In [1]:
import pandas as pd
def load_housing_data(location):
    return pd.read_csv(location)
location = "housing.csv"
housing = load_housing_data(location)

In [2]:
from sklearn.model_selection import train_test_split

train_set, test_set = train_test_split(housing, test_size=0.2, random_state=42)

import numpy as np
housing["income_cat"] = pd.cut(housing["median_income"], 
                               bins=[0.0, 1.5, 3.0, 4.5, 6.0, np.inf], 
                               labels=[1,2,3, 4, 5])
from sklearn.model_selection import StratifiedShuffleSplit

split = StratifiedShuffleSplit(n_splits=1, test_size=0.2, random_state=42)
for train_index, test_index in split.split(housing, housing["income_cat"]):
    strat_train_set = housing.loc[train_index]
    strat_test_set = housing.loc[test_index]
for set_ in (strat_train_set, strat_test_set):
    set_.drop("income_cat", axis=1, inplace=True)
housing = strat_train_set.drop("median_house_value", axis=1)
housing_labels = strat_train_set["median_house_value"].copy()

In [3]:
# Data Cleaning

from sklearn.impute import SimpleImputer

# create ImpleImputer instance
imputer = SimpleImputer(strategy="median")
# drop non-numerical attributes
housing_num = housing.drop("ocean_proximity", axis = 1)
imputer.fit(housing_num)
X = imputer.transform(housing_num)
housing_tr = pd.DataFrame(X, columns = housing_num.columns, index=housing_num.index)

# Working with Text data
housing_cat = housing[["ocean_proximity"]]
from sklearn.preprocessing import OrdinalEncoder
ordinal_encoder = OrdinalEncoder()
housing_cat_encoded = ordinal_encoder.fit_transform(housing_cat)
housing_cat_encoded[:10]
from sklearn.preprocessing import OneHotEncoder
cat_encoder = OneHotEncoder()
housing_cat_1hot = cat_encoder.fit_transform(housing_cat)

# Custom Transformers

from sklearn.base import BaseEstimator, TransformerMixin
rooms_ix, bedrooms_ix, population_ix, households_ix = 3, 4, 5, 6

class CombinedAttributesAdder(BaseEstimator, TransformerMixin):
    def __init__(self, add_bedrooms_per_room = True):
        self.add_bedrooms_per_room = add_bedrooms_per_room
    def fit(self, X, y=None):
        return self
    def transform(self, X):
        rooms_per_household = X[:, rooms_ix] / X[:, households_ix]
        population_per_household = X[:, population_ix] / X[:, households_ix]
        if self.add_bedrooms_per_room:
            bedrooms_per_room = X[:, bedrooms_ix] / X[:, rooms_ix]
            return np.c_[X, rooms_per_household, population_per_household, 
                         bedrooms_per_room]
        else:
            return np.c_[X, rooms_per_household, population_per_household]
attr_adder = CombinedAttributesAdder(add_bedrooms_per_room=False)
housing_extra_attribs = attr_adder.transform(housing.values)

In [4]:
# Transformation Pipelines

from sklearn.pipeline import Pipeline
from sklearn.preprocessing import StandardScaler

num_pipeline = Pipeline([
    ('imputer', SimpleImputer(strategy="median")),
    ('attribs_adder', CombinedAttributesAdder()),
    ('std_scaler', StandardScaler())
])
housing_num_tr = num_pipeline.fit_transform(housing_num)
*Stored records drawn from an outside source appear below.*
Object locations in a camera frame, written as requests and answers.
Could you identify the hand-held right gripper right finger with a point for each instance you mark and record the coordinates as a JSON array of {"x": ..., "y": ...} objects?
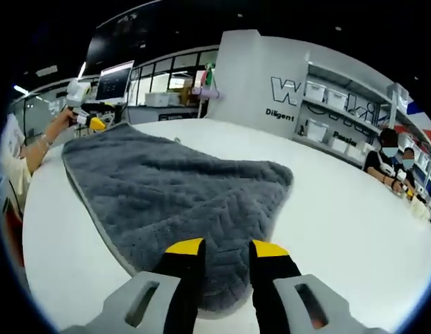
[{"x": 274, "y": 271}]

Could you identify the red green hanging ribbon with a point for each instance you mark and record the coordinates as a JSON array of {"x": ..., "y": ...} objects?
[{"x": 209, "y": 74}]

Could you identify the metal shelf with white bins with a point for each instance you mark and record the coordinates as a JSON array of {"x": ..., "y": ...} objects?
[{"x": 314, "y": 91}]

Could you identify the ceiling air vent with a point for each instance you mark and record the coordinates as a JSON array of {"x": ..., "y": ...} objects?
[{"x": 47, "y": 70}]

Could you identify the brown cardboard box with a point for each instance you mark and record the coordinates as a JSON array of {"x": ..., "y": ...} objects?
[{"x": 188, "y": 93}]

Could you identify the counter with dark front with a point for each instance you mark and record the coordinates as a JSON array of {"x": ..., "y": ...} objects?
[{"x": 173, "y": 113}]

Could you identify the white storage crate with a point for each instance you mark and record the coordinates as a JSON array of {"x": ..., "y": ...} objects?
[{"x": 160, "y": 99}]

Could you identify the person's left hand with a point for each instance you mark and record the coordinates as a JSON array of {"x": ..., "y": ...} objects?
[{"x": 67, "y": 118}]

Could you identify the grey towel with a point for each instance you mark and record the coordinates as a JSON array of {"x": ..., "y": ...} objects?
[{"x": 167, "y": 195}]

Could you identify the dark hanging banner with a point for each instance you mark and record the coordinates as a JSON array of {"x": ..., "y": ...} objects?
[{"x": 118, "y": 41}]

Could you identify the purple roll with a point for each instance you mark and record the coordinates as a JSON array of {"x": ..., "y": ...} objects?
[{"x": 208, "y": 93}]

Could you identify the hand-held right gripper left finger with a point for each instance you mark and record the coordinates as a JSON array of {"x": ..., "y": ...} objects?
[{"x": 180, "y": 278}]

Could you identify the computer monitor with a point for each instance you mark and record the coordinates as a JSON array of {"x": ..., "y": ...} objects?
[{"x": 113, "y": 81}]

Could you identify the white crumpled cloth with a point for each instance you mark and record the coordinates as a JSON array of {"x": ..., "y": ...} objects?
[{"x": 420, "y": 209}]

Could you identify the person's red garment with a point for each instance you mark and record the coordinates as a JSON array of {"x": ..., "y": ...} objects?
[{"x": 14, "y": 236}]

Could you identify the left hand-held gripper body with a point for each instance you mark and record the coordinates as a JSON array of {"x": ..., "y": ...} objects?
[{"x": 78, "y": 92}]

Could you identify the ceiling light strip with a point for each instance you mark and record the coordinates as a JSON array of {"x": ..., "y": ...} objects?
[
  {"x": 21, "y": 88},
  {"x": 82, "y": 69}
]
from sklearn.compose import ColumnTransformer

num_attribs = list(housing_num)
cat_attribs = ["ocean_proximity"]
full_pipeline = ColumnTransformer([
    ("num", num_pipeline, num_attribs),
    ("cat", OneHotEncoder(), cat_attribs)
])
housing_prepared = full_pipeline.fit_transform(housing)

#1 Try a Support Vector Machine regressor with various hyper‐
parameters, such as kernel="linear" (with various values for the C hyperpara‐
meter) or kernel="rbf" (with various values for the C and gamma
hyperparameters). How does the best SVR predictor perform?

In [5]:
# Train a Support Vector Machine regressor model

from sklearn.svm import SVR
support_reg = SVR()
support_reg.fit(housing_prepared, housing_labels)
housing_predictions = support_reg.predict(housing_prepared)

# Cross-Validate
from sklearn.model_selection import cross_val_score
from sklearn.metrics import mean_squared_error

def display_scores(scores):
    print("scores:", scores)
    print("Mean:", scores.mean())
    print("Standard deviation:", scores.std())

support_mse = mean_squared_error(housing_labels, housing_predictions)
support_rmse = np.sqrt(support_mse)
print(support_rmse)
support_scores = cross_val_score(support_reg, housing_prepared, housing_labels,
                               scoring="neg_mean_squared_error", cv=10)
support_rmse_scores = np.sqrt(-support_scores)
display_scores(support_rmse_scores)

118578.69234925653
scores: [116729.13778306 120113.99351281 113925.04340616 120399.11878641
 114687.49942071 122785.64737282 119853.79338279 118280.31108193
 120230.82615529 118840.1885232 ]
Mean: 118584.55594251942
Standard deviation: 2609.6120823493407


#2 Try replacing GridSearchCV with RandomizedSearchCV.

In [18]:
# Fine-tune the Model
from sklearn.model_selection import RandomizedSearchCV
from scipy.stats import uniform

distributions = dict(C=uniform(loc=0, scale=4))
random_search = RandomizedSearchCV(support_reg, distributions,
                          scoring="neg_mean_squared_error",
                          return_train_score="True")
random_search.fit(housing_prepared, housing_labels)
random_search.best_params_


{'C': 3.8865206720890195}

In [19]:
# Evaluate on Test Set

final_model = random_search.best_estimator_
X_test = strat_test_set.drop("median_house_value", axis=1)
y_test = strat_test_set["median_house_value"].copy()
X_test_prepared = full_pipeline.transform(X_test)
final_predictions = final_model.predict(X_test_prepared)
final_mse = mean_squared_error(y_test, final_predictions)
final_rmse = np.sqrt(final_mse)
print(final_rmse)

# 95% confidence interval
from scipy import stats
confidence = 0.95
squared_errors = (final_predictions - y_test) ** 2
np.sqrt(stats.t.interval(confidence, len(squared_errors) - 1,
                        loc=squared_errors.mean(),
                        scale=stats.sem(squared_errors)))

115860.77768869064


array([112701.10860644, 118936.53657365])